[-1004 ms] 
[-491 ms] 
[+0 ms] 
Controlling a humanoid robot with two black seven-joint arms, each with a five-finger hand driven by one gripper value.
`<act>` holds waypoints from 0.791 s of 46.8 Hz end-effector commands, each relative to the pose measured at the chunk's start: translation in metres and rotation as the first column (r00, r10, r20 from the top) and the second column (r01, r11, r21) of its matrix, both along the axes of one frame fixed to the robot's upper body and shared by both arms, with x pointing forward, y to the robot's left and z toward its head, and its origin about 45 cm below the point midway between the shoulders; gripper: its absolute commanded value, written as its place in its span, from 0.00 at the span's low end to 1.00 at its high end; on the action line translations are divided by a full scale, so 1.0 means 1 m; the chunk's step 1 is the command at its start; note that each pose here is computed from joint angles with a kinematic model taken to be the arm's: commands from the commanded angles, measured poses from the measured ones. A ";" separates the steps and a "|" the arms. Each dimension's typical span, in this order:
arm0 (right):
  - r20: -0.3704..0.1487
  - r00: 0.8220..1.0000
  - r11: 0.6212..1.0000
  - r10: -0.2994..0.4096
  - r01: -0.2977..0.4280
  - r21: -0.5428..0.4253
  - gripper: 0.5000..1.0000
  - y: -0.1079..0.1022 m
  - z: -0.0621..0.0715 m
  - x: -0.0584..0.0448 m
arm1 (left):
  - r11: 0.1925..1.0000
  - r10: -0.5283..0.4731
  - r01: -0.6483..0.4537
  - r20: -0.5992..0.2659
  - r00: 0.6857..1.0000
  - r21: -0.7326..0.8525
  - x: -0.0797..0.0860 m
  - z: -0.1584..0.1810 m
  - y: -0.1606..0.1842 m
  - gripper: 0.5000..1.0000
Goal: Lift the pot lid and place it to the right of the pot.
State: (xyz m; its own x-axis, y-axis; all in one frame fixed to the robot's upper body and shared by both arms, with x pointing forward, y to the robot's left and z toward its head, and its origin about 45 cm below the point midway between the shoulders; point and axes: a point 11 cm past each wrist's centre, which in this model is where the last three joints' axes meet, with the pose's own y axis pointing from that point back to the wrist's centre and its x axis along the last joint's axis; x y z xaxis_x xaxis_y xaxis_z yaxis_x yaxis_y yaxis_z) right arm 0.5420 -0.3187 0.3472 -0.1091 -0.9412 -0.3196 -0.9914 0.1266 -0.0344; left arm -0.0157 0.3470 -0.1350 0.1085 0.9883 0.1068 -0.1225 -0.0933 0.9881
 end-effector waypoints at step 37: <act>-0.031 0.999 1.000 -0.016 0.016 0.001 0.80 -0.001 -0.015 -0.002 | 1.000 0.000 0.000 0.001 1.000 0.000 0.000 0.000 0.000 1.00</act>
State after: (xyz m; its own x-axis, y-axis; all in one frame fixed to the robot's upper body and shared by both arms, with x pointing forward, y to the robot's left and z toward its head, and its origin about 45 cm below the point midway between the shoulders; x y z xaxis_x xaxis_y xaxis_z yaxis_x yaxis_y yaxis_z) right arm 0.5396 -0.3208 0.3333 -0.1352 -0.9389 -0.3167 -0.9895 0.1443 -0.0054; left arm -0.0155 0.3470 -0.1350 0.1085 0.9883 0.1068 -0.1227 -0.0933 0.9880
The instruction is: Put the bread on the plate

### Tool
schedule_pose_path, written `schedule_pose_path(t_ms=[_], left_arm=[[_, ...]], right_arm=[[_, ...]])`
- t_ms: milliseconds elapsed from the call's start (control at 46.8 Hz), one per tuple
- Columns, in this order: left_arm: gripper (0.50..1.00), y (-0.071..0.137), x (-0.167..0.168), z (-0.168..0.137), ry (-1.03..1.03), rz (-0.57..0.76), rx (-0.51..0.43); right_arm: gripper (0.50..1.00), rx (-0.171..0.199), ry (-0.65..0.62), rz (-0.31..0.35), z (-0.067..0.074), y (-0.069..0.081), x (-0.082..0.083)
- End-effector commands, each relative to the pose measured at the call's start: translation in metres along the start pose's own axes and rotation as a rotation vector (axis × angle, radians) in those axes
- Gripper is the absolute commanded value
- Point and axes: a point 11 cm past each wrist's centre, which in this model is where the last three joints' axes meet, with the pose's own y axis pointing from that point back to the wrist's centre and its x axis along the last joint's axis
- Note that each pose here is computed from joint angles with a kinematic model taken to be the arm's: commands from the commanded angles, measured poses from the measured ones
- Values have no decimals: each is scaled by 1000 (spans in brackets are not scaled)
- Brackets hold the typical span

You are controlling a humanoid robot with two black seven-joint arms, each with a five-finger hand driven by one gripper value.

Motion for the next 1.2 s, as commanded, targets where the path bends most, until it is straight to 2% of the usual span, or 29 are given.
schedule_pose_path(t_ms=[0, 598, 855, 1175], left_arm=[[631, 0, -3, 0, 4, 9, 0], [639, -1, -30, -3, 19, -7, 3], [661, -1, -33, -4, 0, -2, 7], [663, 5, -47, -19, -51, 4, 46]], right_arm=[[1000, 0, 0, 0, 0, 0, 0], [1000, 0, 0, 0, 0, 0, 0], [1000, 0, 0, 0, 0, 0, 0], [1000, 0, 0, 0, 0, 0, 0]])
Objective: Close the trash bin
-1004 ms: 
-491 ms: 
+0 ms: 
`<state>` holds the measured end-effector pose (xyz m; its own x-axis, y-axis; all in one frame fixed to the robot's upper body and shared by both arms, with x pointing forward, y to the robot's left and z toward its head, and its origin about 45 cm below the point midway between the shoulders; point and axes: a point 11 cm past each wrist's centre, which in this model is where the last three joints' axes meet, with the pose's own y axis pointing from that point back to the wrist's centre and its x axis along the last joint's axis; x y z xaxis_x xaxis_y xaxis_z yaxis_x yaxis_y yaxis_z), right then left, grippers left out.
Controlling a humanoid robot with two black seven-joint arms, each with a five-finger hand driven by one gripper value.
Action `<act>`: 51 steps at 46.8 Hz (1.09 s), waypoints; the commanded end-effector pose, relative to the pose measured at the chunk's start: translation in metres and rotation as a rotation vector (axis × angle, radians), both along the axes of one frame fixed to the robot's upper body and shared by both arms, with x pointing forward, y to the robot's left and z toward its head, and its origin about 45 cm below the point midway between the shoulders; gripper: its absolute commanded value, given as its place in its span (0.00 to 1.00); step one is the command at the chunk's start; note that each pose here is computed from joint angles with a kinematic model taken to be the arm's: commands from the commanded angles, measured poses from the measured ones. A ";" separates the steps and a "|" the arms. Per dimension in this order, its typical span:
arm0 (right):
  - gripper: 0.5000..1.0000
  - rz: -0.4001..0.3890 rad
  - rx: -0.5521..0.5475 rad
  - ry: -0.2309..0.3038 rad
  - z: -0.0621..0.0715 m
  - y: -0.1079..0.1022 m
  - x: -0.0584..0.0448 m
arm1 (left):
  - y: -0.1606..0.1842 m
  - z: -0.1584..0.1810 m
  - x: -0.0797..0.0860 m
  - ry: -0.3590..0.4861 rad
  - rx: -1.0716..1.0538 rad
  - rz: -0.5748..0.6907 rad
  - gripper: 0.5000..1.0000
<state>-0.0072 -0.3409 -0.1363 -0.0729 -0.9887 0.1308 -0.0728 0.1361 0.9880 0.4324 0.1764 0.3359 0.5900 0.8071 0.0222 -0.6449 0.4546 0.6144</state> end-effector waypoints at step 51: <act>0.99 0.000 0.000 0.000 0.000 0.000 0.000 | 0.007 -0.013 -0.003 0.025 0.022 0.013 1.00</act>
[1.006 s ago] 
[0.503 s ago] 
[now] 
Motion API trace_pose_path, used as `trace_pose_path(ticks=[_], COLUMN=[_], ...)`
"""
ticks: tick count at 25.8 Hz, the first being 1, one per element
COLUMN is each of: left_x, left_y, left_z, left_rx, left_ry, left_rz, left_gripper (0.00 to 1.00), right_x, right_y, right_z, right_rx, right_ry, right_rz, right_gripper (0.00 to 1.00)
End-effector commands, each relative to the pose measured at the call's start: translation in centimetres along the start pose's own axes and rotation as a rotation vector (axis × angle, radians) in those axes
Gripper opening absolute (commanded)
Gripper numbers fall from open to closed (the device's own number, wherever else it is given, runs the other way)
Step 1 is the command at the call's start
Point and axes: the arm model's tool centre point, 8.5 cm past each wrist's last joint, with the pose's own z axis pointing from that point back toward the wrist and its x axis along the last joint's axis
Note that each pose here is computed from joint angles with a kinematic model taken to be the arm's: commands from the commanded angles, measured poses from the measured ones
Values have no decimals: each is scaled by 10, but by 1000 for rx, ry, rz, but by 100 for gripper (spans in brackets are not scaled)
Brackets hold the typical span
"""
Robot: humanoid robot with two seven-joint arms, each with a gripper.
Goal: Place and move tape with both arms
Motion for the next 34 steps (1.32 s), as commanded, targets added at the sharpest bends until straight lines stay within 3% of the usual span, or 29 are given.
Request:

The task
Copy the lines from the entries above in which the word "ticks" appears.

Answer below
Motion API trace_pose_path, used as `trace_pose_path(ticks=[_], COLUMN=[_], ...)`
ticks: tick count at 25.8 Hz, the first being 1, one per element

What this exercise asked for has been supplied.